Carter Meyer released from USNTDP, expected to join Quebec Remparts

USHL Junior Hockey · By Marcus Chen · July 16, 2026
Carter Meyer released from USNTDP, expected to join Quebec Remparts

Carter Meyer is out at the USA Hockey National Team Development Program and expected to join the Quebec Remparts in August. The Winchester, Massachusetts, forward already had his CHL rights with Québec after the club took him 17th overall in the 2025 QMJHL Draft, and his path still points to Boston University for 2027-28.

The release matters because Meyer did not leave as an ordinary junior prospect. He was one of the NTDP’s most productive forwards in 2025-26, scoring 18 goals and 45 points in 41 games with the U-17 team while also jumping up and producing 25 points in 29 games with the U-18 group. That kind of usage tells the story: Meyer was good enough to move up, score at both levels, and still keep his draft stock on the rise.

AI-generated illustration
AI-generated illustration

His international numbers backed that up. Meyer put up 10 points in four games at the U-17 World Hockey Challenge and added five points at the U-18 World Championship in April 2026. For a 2027 NHL Draft prospect, that is the kind of résumé that creates leverage, because it shows production against peers and older competition without needing a long runway to prove he can handle pace.

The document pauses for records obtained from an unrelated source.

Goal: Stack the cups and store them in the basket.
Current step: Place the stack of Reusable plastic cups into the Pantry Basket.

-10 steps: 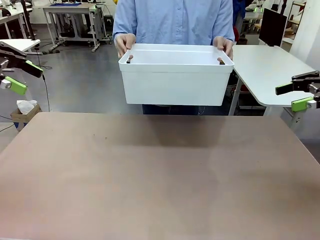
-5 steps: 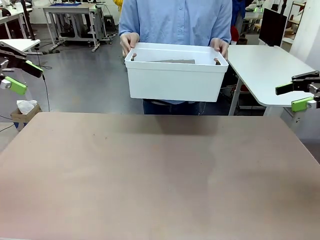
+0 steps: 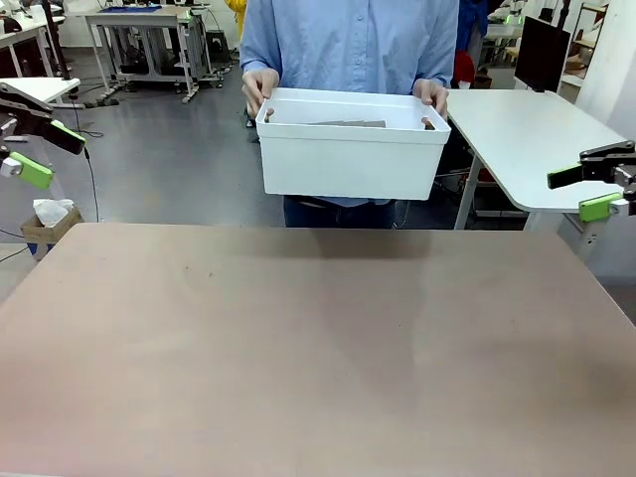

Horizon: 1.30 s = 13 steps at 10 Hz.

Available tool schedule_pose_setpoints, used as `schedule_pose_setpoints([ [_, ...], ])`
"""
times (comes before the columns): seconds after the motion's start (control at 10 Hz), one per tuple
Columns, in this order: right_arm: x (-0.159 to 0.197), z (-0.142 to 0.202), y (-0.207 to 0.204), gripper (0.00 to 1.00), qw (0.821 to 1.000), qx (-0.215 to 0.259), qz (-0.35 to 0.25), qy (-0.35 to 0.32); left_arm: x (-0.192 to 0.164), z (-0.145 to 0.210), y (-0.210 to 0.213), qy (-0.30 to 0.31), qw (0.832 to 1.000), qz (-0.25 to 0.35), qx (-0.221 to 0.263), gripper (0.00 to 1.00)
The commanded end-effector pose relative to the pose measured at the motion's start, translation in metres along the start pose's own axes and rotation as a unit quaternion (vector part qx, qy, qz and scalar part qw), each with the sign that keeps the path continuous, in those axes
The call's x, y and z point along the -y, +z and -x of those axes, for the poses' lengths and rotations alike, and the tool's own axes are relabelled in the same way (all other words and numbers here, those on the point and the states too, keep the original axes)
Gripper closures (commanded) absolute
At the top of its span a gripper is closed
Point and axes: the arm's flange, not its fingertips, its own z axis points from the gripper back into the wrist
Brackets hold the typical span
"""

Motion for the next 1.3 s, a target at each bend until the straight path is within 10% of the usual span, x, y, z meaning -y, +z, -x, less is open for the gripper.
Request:
schedule_pose_setpoints([
  [0.0, 0.0002, -0.0036, -0.0004, 0.0, 1.0, 0.001, 0.004, -0.007, -0.0012, -0.0012, 0.0005, -0.007, 1.0, 0.003, 0.007, 0.0],
  [1.2, 0.0002, -0.0036, -0.0004, 0.0, 1.0, 0.001, 0.004, -0.007, -0.0012, -0.0012, 0.0005, -0.007, 1.0, 0.003, 0.007, 0.0],
])
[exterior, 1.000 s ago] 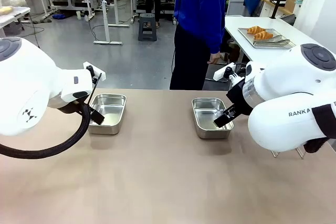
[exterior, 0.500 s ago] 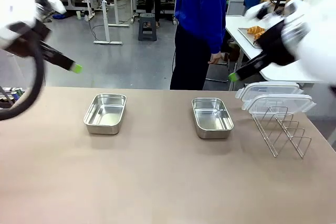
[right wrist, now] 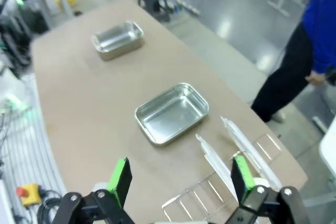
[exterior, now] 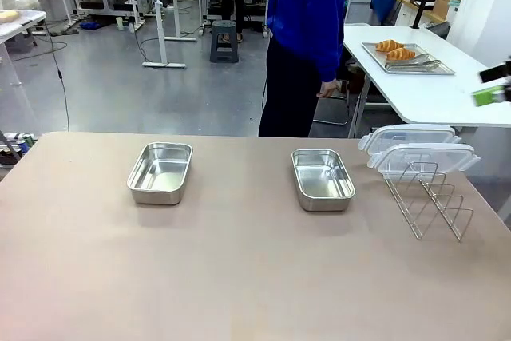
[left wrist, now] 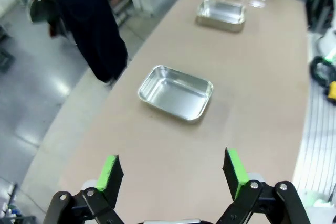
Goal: Place the bread in airtight containers.
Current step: Lift both Airtight Container.
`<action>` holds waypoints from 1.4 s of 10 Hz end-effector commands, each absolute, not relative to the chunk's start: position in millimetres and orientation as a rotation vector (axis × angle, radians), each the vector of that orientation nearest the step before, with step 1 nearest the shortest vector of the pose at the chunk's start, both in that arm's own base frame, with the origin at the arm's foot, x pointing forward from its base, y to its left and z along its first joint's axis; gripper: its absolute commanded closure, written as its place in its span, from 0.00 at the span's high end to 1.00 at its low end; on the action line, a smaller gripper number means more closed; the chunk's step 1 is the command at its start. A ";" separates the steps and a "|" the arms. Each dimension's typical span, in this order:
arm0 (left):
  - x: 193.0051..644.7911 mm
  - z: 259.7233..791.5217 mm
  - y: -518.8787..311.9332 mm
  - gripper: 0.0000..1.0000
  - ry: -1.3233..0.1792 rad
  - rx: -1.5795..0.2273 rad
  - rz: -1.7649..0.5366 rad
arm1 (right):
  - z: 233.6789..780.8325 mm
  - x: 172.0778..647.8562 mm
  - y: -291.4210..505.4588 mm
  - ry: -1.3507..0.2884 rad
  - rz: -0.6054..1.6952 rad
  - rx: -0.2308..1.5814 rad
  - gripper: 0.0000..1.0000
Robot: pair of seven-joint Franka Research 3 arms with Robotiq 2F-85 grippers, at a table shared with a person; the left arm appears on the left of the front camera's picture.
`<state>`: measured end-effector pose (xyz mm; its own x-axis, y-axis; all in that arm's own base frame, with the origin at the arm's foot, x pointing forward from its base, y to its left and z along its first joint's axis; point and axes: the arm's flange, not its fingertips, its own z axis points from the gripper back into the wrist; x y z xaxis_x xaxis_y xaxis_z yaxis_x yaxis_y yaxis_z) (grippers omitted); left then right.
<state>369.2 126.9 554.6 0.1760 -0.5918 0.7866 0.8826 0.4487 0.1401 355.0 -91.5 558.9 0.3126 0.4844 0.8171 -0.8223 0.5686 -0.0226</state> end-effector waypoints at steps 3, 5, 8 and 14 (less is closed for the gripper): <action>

The move also lands in the middle of the bigger development argument USHL readers know well: whether elite American players are still best served by the standard USA Hockey track, or whether the CHL is increasingly the better accelerator. Meyer’s case is especially sharp because he remains an NCAA commit, so the usual false choice does not really apply. He can spend a season in Québec, keep building against major junior competition, and still arrive at Boston University with his college route intact.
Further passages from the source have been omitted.